Я пытался придумать такой ответ, чтобы никого не обидеть. Рэймонд Мартин, будто нарочно, положил себе в кофе еще ложку сахару, и глаза его блеснули злорадством.
– Ради Бога, Альберт! – воскликнул он. – Поделись секретом, какой краской для волос ты пользуешься, и мы с тобой сравняемся годами.
С другого конца стола послышался шелест фольги. Явившийся позднее всех полный мужчина, тяжело, со свистом дыша, аккуратно развернул конфету и сунул ее в рот. Поймав наши взгляды, пожал плечами.
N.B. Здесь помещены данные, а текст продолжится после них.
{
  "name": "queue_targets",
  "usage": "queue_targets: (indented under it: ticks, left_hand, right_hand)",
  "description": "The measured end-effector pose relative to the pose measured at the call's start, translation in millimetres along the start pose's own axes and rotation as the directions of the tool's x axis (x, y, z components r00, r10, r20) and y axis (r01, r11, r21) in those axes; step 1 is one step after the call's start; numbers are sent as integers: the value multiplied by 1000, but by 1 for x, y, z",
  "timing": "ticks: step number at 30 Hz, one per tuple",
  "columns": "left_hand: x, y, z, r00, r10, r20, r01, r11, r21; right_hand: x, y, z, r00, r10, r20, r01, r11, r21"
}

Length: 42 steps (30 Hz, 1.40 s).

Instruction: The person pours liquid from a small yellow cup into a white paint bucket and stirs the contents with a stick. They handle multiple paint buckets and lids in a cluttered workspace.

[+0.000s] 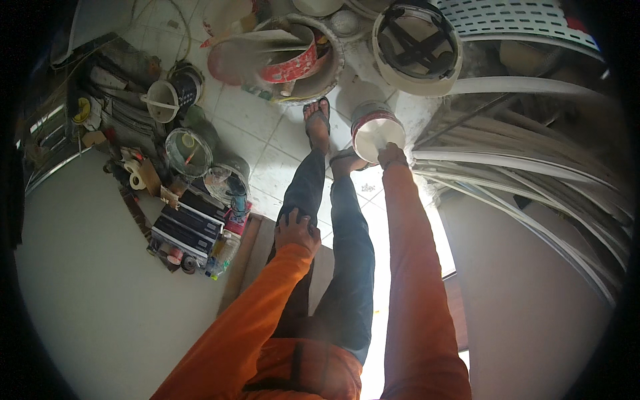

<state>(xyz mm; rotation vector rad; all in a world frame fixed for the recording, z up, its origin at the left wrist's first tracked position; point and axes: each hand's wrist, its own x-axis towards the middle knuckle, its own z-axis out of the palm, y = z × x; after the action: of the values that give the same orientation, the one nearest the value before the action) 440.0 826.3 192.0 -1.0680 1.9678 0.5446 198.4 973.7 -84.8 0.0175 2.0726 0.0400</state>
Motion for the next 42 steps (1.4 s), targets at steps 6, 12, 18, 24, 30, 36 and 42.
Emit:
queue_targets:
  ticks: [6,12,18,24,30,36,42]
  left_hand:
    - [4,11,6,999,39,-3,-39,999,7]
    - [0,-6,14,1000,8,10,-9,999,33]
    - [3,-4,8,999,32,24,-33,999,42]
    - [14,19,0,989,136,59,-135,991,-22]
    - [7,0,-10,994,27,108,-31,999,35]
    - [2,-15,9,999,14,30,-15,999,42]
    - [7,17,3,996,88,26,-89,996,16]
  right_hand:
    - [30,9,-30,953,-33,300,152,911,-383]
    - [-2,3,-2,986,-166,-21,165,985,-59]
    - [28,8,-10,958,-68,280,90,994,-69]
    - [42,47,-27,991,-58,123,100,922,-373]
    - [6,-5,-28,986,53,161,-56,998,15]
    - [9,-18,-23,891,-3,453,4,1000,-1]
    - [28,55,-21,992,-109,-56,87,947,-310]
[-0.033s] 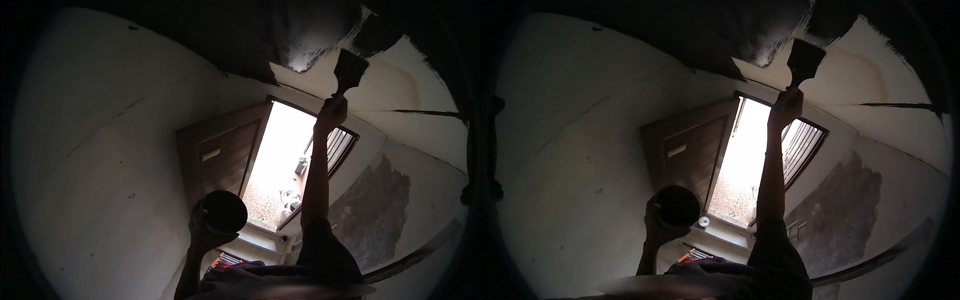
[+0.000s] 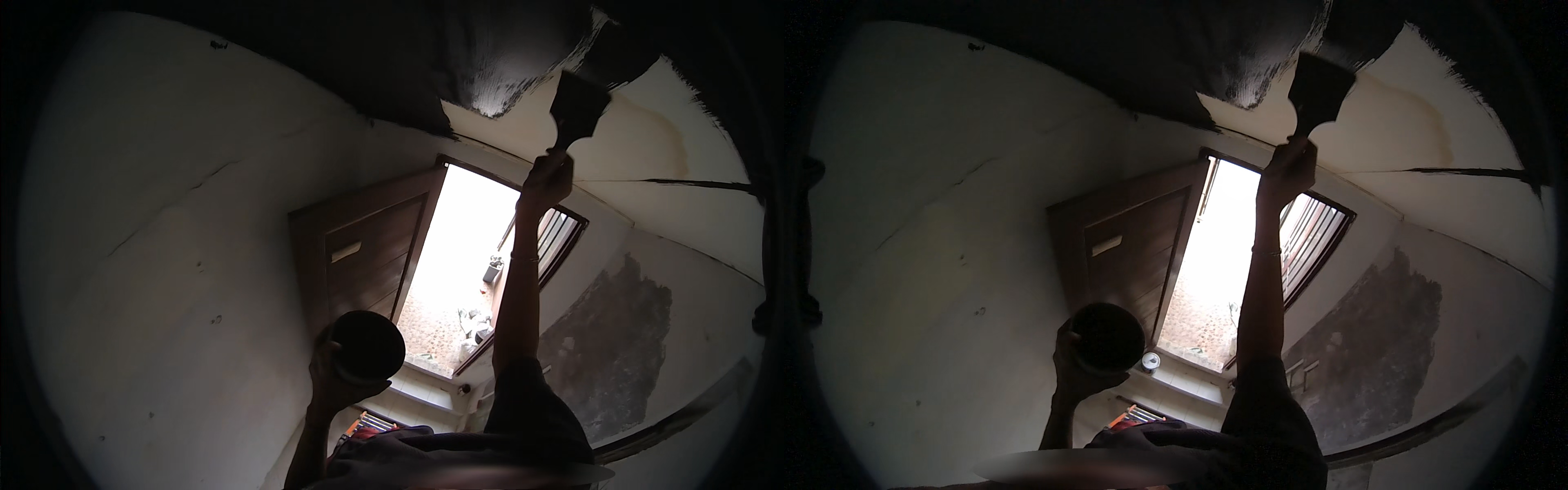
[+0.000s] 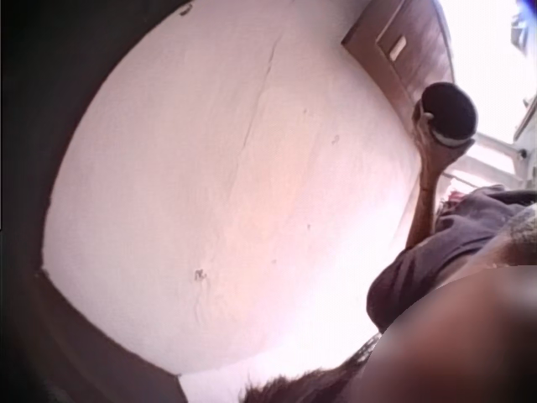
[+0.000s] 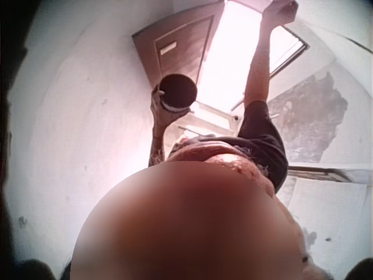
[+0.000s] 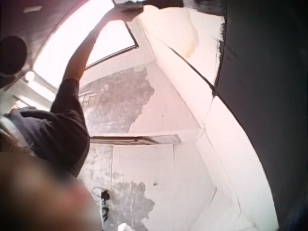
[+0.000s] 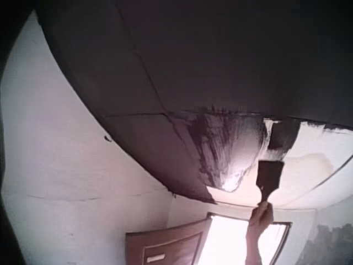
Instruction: The person paints a white ceiling with black paint using a brush and a small container. They repeatedly dip the brush into the container and apply paint in long strokes across the ceiling surface.
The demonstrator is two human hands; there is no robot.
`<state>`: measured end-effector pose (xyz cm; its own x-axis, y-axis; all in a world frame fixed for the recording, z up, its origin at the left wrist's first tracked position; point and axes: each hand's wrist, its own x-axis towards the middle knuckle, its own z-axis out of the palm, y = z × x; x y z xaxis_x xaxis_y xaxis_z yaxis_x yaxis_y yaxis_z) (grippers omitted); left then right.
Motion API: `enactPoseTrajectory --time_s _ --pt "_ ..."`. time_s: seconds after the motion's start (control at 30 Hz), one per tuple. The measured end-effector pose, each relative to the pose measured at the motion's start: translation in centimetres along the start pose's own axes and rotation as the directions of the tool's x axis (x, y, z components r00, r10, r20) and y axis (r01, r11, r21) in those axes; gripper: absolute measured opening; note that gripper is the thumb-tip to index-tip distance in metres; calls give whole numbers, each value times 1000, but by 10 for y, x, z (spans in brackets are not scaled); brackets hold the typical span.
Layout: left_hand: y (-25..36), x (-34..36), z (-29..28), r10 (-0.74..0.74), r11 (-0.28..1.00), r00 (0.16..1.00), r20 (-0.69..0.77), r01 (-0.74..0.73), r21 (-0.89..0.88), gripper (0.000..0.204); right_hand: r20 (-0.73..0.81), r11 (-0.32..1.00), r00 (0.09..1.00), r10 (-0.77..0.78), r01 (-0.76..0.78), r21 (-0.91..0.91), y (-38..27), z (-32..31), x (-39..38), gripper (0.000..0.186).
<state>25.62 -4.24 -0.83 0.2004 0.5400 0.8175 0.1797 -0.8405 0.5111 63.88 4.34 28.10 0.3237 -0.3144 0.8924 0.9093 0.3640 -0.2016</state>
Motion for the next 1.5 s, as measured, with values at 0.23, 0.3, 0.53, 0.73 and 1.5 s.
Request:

– Все, что убивает, лечит. Или там было наоборот? – произнес он, посмотрев на меня и словно извиняясь. – Я диабетик и должен съедать конфету каждый раз, когда понижается уровень сахара в крови.
– Он хочет сказать, – перевел его слова Рэймонд Мартин, – что этими конфетами он вас не угостит, не надейтесь: по крайней мере никто из нас никогда их не пробовал.
Мужчина, казалось, собирался что-то ответить, но Джозефина Грей налетела на него с целым шквалом вопросов и упреков, будто они долго не виделись и накопился длинный список, который она теперь бурно оглашала.
– Это Леонард Хинч, – шепнул мне Селдом, – владелец «Vanished Tale» и издатель всех книг Братства. Но ему нельзя здесь находиться, он не действительный член. Интересно, как он узнал? – Селдом озабоченно посмотрел на часы. – Уже десять минут седьмого. Странно, что Кристин опаздывает.
Сэр Ричард Ренлах, сидевший во главе стола, обменялся с ним взглядом.
– Мы все собрались, Артур: как тебе кажется, долго еще ждать? Может, Генри пока запишет в протокол присутствующих?
Генри Хаас, расположившийся рядом с Ренлахом, открыл большую черную книгу, но прежде, чем он успел что-либо записать, в дверь постучали и вошел один из привратников колледжа.
– К нам вниз поступил звонок для профессора Артура Селдома, – объявил он.